I've always heard good things about Gregory's books. This was my 1st one and I have to say I was a little underwhelmed. It was not a bad story, per se, but not the great story that I was expecting.
I was disappointed in the way Queen Elizabeth was portrayed. Gregory shows Elizabeth as an almost weak-willed, indecisive woman ruled by her love of a person she knows she can not not have. She can not make a firm decision about war with France. She's left scandal about her and Dudley to run amok, let her attention stray from matters of state and her safety, since early in her reign it was anything but secure, all for her love of Dudley.. except when Dudley is ready to be her King and not King-Consort, as Phillip was for Queen Mary. And then she was ready to scheme with Cecil to remove him as a love interest and remove any hope Dudley has of becoming her husband and King of England. The switch was too sudden for my taste. In a night's time, she is gone from not being able to function without Dudley to being able to put him aside.
Also, from the jacket cover, the story outline leads you to believe this book is about the issue of Amy's death and the impact it had on the Queen and her court, especially Dudley. This is not even really touched on. Amy didn't die until almost at the very end of the book (her death was on page 410 of about 438 pages of actual story material). The scandal of her death and Elizabeth and Cecil's seemingly forehand knowledge is barely mentioned. As a book that takes place during a period of history that I find very fascinating, I have to say it was not nearly as good as I would have hoped and didn't really explore the aftermath of the scandal in the depth I thought it would.
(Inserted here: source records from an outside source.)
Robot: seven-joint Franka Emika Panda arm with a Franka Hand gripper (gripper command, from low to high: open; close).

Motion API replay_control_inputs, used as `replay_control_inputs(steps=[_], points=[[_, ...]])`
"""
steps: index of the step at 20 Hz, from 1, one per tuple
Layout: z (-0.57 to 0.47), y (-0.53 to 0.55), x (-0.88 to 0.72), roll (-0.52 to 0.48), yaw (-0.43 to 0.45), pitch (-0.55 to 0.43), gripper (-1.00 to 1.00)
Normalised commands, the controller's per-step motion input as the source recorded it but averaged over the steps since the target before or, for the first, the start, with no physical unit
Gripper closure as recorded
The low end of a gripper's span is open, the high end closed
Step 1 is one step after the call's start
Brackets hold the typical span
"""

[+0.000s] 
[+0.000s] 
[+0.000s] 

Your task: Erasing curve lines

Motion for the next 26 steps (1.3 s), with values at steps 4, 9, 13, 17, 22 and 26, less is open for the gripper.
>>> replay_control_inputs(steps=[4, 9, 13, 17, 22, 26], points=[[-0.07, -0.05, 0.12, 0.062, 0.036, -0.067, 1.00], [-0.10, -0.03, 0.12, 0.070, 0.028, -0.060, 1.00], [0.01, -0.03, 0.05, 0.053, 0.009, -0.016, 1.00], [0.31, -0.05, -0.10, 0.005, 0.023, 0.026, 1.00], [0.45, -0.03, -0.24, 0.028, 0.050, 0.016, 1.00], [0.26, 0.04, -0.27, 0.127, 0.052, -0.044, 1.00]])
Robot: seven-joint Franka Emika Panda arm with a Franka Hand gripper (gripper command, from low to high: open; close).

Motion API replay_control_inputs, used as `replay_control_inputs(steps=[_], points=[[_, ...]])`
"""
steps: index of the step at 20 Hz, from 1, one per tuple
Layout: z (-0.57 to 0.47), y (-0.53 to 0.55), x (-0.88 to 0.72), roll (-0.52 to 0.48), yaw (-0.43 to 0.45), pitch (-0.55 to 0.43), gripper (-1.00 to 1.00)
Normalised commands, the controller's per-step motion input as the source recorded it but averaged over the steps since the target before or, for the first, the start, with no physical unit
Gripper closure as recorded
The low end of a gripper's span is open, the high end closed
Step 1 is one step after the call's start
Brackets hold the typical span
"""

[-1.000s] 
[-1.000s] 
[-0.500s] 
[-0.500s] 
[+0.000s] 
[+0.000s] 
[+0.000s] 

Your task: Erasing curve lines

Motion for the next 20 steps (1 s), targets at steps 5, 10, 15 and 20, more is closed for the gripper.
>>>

A very different picture of Amy Dudley than was in the Queen's Fool. Also a very different picture of Queen Elizabeth than most biographies would show. Even so, this was a very enjoyable read and follows right along with Ms. Gregory's historical novels.
I probably should've read the "prequel", The Queen's Fool, prior to reading this since there were lots of references made. I couldn't really get into this book because quite frankly, the two main women, Elizabeth and Amy Dudley, annoyed me to no end. The book started to read as a broken record esp. with Elizabeth's dialog. Started to pick up at the end, though, as we read more into foreign policy and negotiation (well, I find that stuff interesting). The historic note at the end is really thought provoking.
Well, I think this book was a bit over hyped and a let down to Philippa Gregory's prior works. Any fan of the Tutor age will love this book. The writing is sharp, clever and is written so colorfully that you really do have an idea of how people were back then. An enjoyable read full of lust, deception and plotting (not unlike our modern day politics). Go ahead and try it!
While I loved The Other Boleyn Girl, and enjoyed The Queens Fool, this book was a bit of a disappointment. While I still enjoy the way Gregory makes historical figures real, I was very disappointed with her portrayal of Queen Elizabeth I in this book. Instead of the strong Queen, after which an entire era was named, we have a whiny, insecure, indecisive ninny. This I took great exception to. Although I am willing to accept a great deal of leeway in fiction, this seemed over the top to me. I did enjoy the rationalization of the crime, distasteful as it may be, but for the most part found the depiction of women in this book to be rather misogynistic. Not one of her better efforts.